Scully finally pulled his hands away and sank back to the bed, eyeing Caitlin’s empty holster again. “You can’t shoot whatever did this, Ranger.”
“I guess we’ll see about that.”
23
HOUSTON
“Mind if I have a word with you, Ben?” Cort Wesley asked the boy who’d just finished running laps around the Village School track.
The kid did a double take, surprised that a stranger knew his name, and then looked about as if hoping to find someone else in the area. But they had the track to themselves.
“I’ve got to get to class,” the boy said, picking up a gym bag emblazoned with the school logo.
“I’m Luke Torres’s father. This won’t take long.”

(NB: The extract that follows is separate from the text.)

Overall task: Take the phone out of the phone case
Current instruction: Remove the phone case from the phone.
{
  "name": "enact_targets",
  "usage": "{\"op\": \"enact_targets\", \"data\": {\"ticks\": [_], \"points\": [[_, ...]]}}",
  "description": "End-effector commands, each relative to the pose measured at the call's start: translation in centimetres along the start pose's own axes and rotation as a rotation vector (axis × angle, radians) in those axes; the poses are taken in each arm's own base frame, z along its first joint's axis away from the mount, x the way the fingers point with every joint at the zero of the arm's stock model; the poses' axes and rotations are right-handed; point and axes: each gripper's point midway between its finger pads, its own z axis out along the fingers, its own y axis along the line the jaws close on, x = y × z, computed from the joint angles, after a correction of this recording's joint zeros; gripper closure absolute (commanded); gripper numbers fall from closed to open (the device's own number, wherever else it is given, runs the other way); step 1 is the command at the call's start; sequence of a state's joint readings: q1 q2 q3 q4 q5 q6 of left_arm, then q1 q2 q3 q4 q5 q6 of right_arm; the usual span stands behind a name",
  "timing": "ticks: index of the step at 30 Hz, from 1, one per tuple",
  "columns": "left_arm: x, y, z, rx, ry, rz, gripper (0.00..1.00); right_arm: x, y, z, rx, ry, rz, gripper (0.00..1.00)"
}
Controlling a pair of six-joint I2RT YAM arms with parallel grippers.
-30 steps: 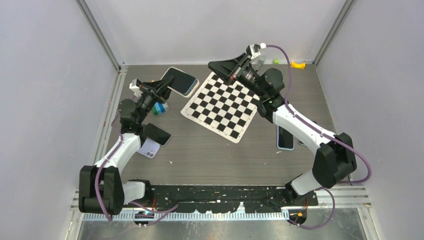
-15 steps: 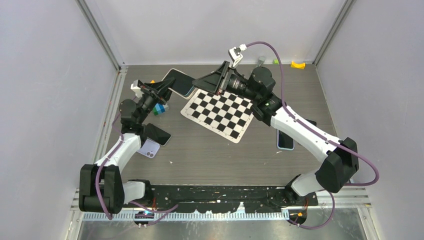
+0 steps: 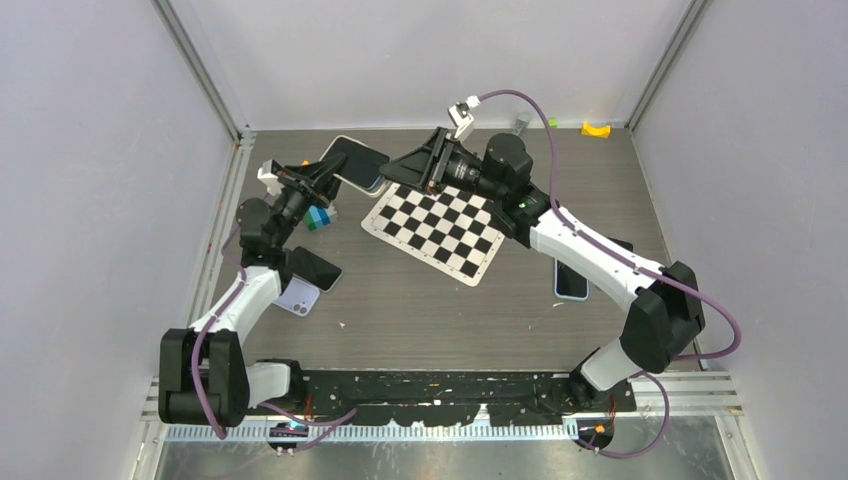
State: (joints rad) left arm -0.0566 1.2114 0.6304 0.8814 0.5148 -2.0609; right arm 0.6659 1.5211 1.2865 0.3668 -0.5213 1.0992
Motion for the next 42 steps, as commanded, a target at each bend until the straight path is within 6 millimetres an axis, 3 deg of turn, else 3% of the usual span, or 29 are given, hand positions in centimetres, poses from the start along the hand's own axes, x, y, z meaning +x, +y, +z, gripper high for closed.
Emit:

The boy named Ben looked around again, not noticing Cort Wesley had positioned himself to block his only route to the gate in the fence that enclosed the track. His last name was Brussard and, according to Luke, he was from right here in Houston, the River Oaks section, where homes went for more than two million on average. Luke said Ben had taken him to eat at River Oaks Country Club several times and had stood up for him when the student population of the Village School had learned he was gay. They were the same height, Ben a bit more wiry and sporting similar floppy hair that he kept trimmed tighter.
“How’s Luke?” Ben asked him. “I heard what happened.”
“He’s fine. I just dropped him off. And I’d like to talk to you about what happened.”
The boy swallowed hard but said nothing, seeming to realize that Cort Wesley’s stance had blocked his exit.
“Luke told me you were there.”
Ben’s eyes wavered.
“Congratulations on getting into Harvard, son.”
“Thanks,” Ben said, looking down.
“Hell of a school. My oldest is at Brown.”
A single nod.
“That’s definitely an occasion worth celebrating, Ben. Luke told me you’re the one who brought the pills to commemorate the occasion.”
“I really need to go,” Ben said, coming up just short of swiping at his eyes, which had darkened with moisture.
Cort Wesley seemed to recall that Ben’s father was in the oil business, but that was hardly unusual in Texas, particularly in the Houston area.
“Could you answer a question for me first, son?”
“If I can.”
“Where’d you get the drugs?” Cort Wesley asked, sounding as gentle as he could. He’d despised bullies so much in high school; the irony that this could be perceived as him bullying a kid now wasn’t lost on him.
Ben swallowed hard again, his eyes shifting about as if in search of an answer. “I swiped them from my parents. They got so many bottles, they never notice. You’re not going to tell them, are you?”
“No, son, I won’t, not about that anyway, because it’s a lie. See, I’ve done a bit of work for Homeland Security, which has left me with some contacts. And according to one of them, neither of your parents has filled a prescription for anything even approaching an opioid since your mom had dental surgery five years ago. So you mind telling me how you stole something that wasn’t there?”
“Mr. Torres—”
“It’s Masters. Torres was Luke’s mother’s name. Maybe you heard he witnessed her murder.”
Ben’s features seemed to have frozen. Cort Wesley thought if he waved a hand in front of the kid’s face, there’d be no reaction. He reminded himself to back off, dial it down a bit.
“My point being that he’s been through a lot. But he makes it a point to tell me you always had his back after he came out, and that means a lot to him so it means a lot to me, too. You had his back then, son, and what I’m asking is that you have his back now. I mean, if you saw someone try to gun him down, you wouldn’t hold anything back, right?”